Eirik: a how to

Note: this page is a useful introduction, but has been superceded by this page.
Please check out the docs/sources etc there first smile

Intro

Eirik (the Red) was the stuff of legend. Evicted from Norway and Iceland for various disputes ("some killings" in the texts) he set out across the North Atlantic in a fine Viking longship (in reality, little more than a big row-boat with a sail) with his family and a few provisions, but was able a found a settlement in Greenland. His son, apparently, made it to America, starting another legend about a Vinland....

Anyhow, in wandering through a large data set, the explorer may well perceive a danger of getting lost and washed up in some distant place where the locals are unfriendly (especially to Vikings). Eirik is therefore a tool for data navigation, the aim of which is to promote a directed search which is always from the more simple to the more complex eg 1D -> 2D -> ... or O(n) -> O(n^2) -> ... etc

Why do things like this? There are many visualization tools out there (see summary at DS6SoftwareSurvey) and many have excellent qualities, but a common failing is to introduce complex algorithms (eg. clustering) or visualization modalities (eg. volume rendering, high dimensional scatterplots) early on in the analysis. Even for modest data sets this can result in a heavy information load, with long processing delays or freezing of the application. Instead, Eirik aims to encourage a more cyclic form of interaction which allows time to think before rushing in.

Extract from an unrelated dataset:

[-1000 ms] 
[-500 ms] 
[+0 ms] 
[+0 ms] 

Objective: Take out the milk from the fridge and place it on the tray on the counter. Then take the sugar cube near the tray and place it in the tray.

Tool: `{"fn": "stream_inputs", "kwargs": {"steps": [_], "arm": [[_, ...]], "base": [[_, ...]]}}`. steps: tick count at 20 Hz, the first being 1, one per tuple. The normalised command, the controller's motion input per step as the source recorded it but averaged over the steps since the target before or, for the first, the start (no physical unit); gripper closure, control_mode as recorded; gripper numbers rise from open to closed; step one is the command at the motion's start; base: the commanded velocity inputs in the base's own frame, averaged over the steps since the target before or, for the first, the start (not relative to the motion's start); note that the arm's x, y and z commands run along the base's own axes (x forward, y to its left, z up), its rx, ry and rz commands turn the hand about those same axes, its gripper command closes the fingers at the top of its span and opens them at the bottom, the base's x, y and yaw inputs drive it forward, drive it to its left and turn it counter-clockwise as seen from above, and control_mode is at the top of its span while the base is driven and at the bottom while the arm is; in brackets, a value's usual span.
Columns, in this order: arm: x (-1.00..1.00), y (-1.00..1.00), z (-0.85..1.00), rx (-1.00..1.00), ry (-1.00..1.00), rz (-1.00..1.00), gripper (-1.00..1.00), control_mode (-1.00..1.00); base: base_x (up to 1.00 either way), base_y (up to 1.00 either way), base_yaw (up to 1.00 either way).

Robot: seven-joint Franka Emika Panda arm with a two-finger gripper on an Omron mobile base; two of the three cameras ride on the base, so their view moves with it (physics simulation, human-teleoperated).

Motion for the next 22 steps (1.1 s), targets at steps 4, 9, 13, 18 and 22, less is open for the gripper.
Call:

Currently the main tool behind Eirik is R, but this is embedded in a GUI which comprises various graphical tools. The first (and possibly main) tool employs Tufte's notion of sparklines, which are "intense, simple, word-sized graphics". The objective is to try and squash a large amount of information into a very small space with minimum use of 'ink' (or pixels, in this case). This page and the demo describes the use of this window in more detail.

Installing the demo

You can grab a linux binary (built on Fedora Core 5) from here or a win32 binary (built on XP using mingw) in this bzipped archive . On windows, you can use the free 7-zip (http://www.7-zip.org) to extract the bundle (Winrar/WinZip also work fine).

Requirements: R and Java

The demo binaries are statically linked against QT and a bunch of other stuff, so a recent linux distribution or Windows XP with an R installation (v2.3.1 used in building) and Java (v1.4 or above) should do (see the included INSTALL files). In the latest version, R and Java should be detected automatically so that by typing or clicking the scripts eirik.sh (linux) or eirik.bat (win32) should launch things automatically. Let me know if these scripts need tweaking...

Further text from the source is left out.